Wednesday, November 04, 2020

Austin Police Monitor proposed rule changes to discourage officer discourtesy

When one digs into the details of complaints at most police departments, the category that stands out by volume isn't "use of force" but "rudeness," or some variant thereon. But most police-oversight discussions focus on beatings, shootings, etc., not the nasty, personal interactions that generate the greatest volume of grassroots antipathy.

So Grits was pleased that Austin's Office of Police Oversight in September put out recommendations to upgrade APD's Personal Conduct policy regarding officers' maintaining an "Impartial Attitude and Courtesy" in their interactions with the public. 

Like most newsworthy items coming out of Austin's OPO, local media have ignored these recommendations, which among other things, would impose more discipline for sustained rudeness complaints, including for officers who "ridicule, mock, taunt, embarrass, humiliate, belittle, or shame." For such violations of "tact, vulgar language, and diplomacy," the proposed changes would increase the lower threshold of punishments on the disciplinary matrix, "aligning discipline with the seriousness of the violation."

The biggest suggested change: racist or prejudicial comments previously had no punishment specified on the disciplinary matrix, leaving the supervisors free to punish these incidents disparately. The OPO recommended setting a disciplinary range for this offense in writing, with a minor suspension as the lowest punishment and indefinite suspension possible for the worst offenders.

Grits would add that APD supervisors should use dash-and-body-cam video more widely for training purposes in response to rudeness complaints. Pick several interactions and walk through them with the officer to show how it could have been handled differently.

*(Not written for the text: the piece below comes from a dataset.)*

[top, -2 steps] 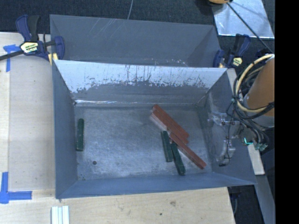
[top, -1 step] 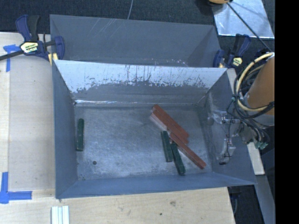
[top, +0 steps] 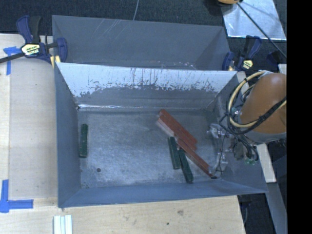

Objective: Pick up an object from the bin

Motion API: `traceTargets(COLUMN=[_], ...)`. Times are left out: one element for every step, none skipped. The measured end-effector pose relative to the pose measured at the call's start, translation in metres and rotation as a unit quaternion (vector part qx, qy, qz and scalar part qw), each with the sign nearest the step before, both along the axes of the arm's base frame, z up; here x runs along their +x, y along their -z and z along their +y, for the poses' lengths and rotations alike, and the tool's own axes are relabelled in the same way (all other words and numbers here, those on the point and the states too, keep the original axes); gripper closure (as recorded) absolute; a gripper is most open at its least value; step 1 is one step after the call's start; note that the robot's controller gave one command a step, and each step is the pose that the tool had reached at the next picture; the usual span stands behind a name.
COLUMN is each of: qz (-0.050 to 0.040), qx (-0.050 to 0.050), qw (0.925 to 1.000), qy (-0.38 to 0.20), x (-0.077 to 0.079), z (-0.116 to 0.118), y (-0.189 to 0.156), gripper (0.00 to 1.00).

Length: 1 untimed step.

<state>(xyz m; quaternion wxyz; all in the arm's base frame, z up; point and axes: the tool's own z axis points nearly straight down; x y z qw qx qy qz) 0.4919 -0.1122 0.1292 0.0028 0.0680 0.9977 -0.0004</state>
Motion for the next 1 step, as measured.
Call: traceTargets(qz=[0.0033], qx=[0.001], qw=[0.9984], qy=[0.056], x=[-0.0046], z=[0.0321], y=[0.0121], gripper=[0.00])
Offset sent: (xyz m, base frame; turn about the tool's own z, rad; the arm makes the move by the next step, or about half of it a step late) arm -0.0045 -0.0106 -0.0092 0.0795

In fact, doing this in group settings - the way professional football players review film in position meetings - may be an even better approach. This adds a mild, pro-social shaming effect, but mitigated substantially by using negative incidents as a training opportunity for everyone as opposed to isolating and belittling one person. In a group setting among cops, the takeaway isn't so much "John is bad," but "John made a mistake and now that I know what it is, I don't want to make the same one."

Your correspondent worked on the original 2001 legislation that required most Texas police cars to have dashcams, and one of the goals when we pitched it was that the video could be used for exactly this sort of individualized officer training. But much to my chagrin, things didn't pan out that way. To my knowledge, the video hasn't been used that way on a widespread basis, though I've heard of isolated examples.

Given that rudeness and its variants are the most common type of complaints, the topic deserves this level of focus. Reducing vulgar and discourteous treatment of the public through more aggressive oversight by supervisors is, in the end, the only way to address it. And supervisors can only enforce the rules on the books. So I'm glad to see the OPO paying attention to these "minor" violations and looking for ways to reduce them. These proposed changes deserve support both from Austin's city manager and its City Council.

See also Grits' earlier discussion of OPO recommendations related to Austin police supervisors who inject their personal opinions into the disciplinary process in lieu of departmental policies. Related: See KXAN's coverage of the OPO's recommendations. They added the news that APD did NOT accept key OPO recommendations.


Sam said...

You want LE and/or laws to not focus on minor violations like POM, but your fine with APM focusing on the most minor of LE conduct violations such as discourtesy? For the sake of the question, I understand both of the above have or had high numbers. To me, courtesy or a lack thereof is more subjective than most other complaints.

Gritsforbreakfast said...

Criminal punishment and employment rules are completely different things. One can be fired for breaking employment rules, but not prosecuted or jailed over them. Though the law may not make treating people rudely illegal, as an employer concerned with customer service, making sure police officers don't routinely do so should be a priority for government.

Anonymous said...

This is a wonderful concept when applied in elementary school. We used to call it discipline until our progressive friends decided it was to harsh to demand good behavior from our children. Now you want to clean up the mess on the other end of life. The public with whom the police are interacting were raised without respect for rules, themselves, and certainly the police, or authority. When confronted with an uncomfortable encounter both groups revert to their childhood training. Oh wait they didn't have any!!

Gritsforbreakfast said...

But the police DID receive training, 6:41, and their employer is entitled to require that they follow it or face punishment/dismissal.

Even if everything you say about "the public" were true (and that's not my experience in this era of incredibly low crime), you don't fix the problem by having the police model poor behavior.

Anonymous said...

I wonder how many instances of rudeness escalate into something more.

Gritsforbreakfast said...

@8:34, that's 100% what happened with Sandra Bland, isn't it? Start with racial profiling and rudeness, end in needless arrest and tragedy. All preventable.

Unknown said...

I think this was covered by local news, just took a little longer and they focused on how APD disregarded it.